ASSIGNMENT: Scan the entries below for the word "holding", then copy each line that holds it.

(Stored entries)
===

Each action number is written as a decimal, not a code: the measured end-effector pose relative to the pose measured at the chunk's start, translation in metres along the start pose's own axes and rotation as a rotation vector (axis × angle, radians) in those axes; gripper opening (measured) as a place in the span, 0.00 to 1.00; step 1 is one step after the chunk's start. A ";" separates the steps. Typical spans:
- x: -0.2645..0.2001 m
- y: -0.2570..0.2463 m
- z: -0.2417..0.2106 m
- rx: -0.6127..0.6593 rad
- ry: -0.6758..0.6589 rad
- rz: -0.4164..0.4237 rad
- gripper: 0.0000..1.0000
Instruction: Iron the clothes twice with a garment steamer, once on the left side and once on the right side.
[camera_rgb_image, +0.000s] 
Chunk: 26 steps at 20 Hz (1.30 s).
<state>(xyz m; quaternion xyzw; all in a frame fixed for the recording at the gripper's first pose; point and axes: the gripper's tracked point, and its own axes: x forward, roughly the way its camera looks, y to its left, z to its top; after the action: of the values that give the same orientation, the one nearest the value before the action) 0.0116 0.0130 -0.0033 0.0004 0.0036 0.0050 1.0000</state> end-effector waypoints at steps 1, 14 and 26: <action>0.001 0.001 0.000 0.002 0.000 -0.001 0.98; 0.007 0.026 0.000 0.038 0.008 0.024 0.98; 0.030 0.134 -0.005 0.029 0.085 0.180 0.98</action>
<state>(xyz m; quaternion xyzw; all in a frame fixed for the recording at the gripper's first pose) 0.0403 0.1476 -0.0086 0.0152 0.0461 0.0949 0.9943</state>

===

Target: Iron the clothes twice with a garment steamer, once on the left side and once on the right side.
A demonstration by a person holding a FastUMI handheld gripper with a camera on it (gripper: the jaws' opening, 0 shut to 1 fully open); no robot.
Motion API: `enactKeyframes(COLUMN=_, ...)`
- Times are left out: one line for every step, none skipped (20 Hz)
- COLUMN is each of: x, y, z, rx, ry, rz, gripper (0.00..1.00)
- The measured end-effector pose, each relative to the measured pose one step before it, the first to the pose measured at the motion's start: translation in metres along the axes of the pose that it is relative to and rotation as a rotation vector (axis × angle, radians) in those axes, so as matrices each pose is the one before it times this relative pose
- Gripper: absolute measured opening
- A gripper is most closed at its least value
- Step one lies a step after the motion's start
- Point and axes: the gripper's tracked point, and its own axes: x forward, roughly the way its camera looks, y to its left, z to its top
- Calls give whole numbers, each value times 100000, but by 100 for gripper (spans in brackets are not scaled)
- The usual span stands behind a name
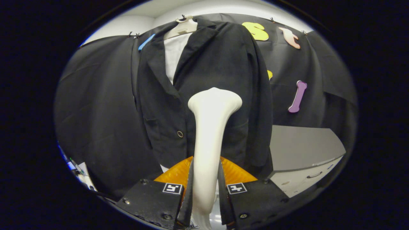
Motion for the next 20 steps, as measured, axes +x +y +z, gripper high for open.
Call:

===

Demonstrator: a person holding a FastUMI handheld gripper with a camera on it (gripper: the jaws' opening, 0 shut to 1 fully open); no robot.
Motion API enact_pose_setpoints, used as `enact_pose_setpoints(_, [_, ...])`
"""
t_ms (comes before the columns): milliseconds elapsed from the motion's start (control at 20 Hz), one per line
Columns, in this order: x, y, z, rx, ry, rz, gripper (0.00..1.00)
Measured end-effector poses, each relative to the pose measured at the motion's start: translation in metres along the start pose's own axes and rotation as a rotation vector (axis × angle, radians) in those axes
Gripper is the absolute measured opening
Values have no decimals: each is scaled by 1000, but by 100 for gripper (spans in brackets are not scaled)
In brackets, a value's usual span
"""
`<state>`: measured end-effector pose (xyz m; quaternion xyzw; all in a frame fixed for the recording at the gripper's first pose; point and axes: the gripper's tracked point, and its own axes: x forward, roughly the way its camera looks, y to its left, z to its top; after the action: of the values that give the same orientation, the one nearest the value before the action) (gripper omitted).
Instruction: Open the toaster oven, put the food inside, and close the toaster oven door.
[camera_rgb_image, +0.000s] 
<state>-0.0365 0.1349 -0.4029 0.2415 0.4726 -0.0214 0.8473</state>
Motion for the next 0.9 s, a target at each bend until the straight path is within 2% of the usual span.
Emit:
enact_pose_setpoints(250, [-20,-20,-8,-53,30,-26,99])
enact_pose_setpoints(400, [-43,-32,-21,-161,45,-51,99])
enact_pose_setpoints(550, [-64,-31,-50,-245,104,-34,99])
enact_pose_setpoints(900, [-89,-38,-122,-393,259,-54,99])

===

SOLUTION FOR THIS PROBLEM:
A demonstration by a person holding a FastUMI handheld gripper with a camera on it (gripper: the jaws' opening, 0 shut to 1 fully open); no robot.
Demonstrator: a person holding a FastUMI handheld gripper with a camera on it (gripper: the jaws' opening, 0 shut to 1 fully open); no robot.

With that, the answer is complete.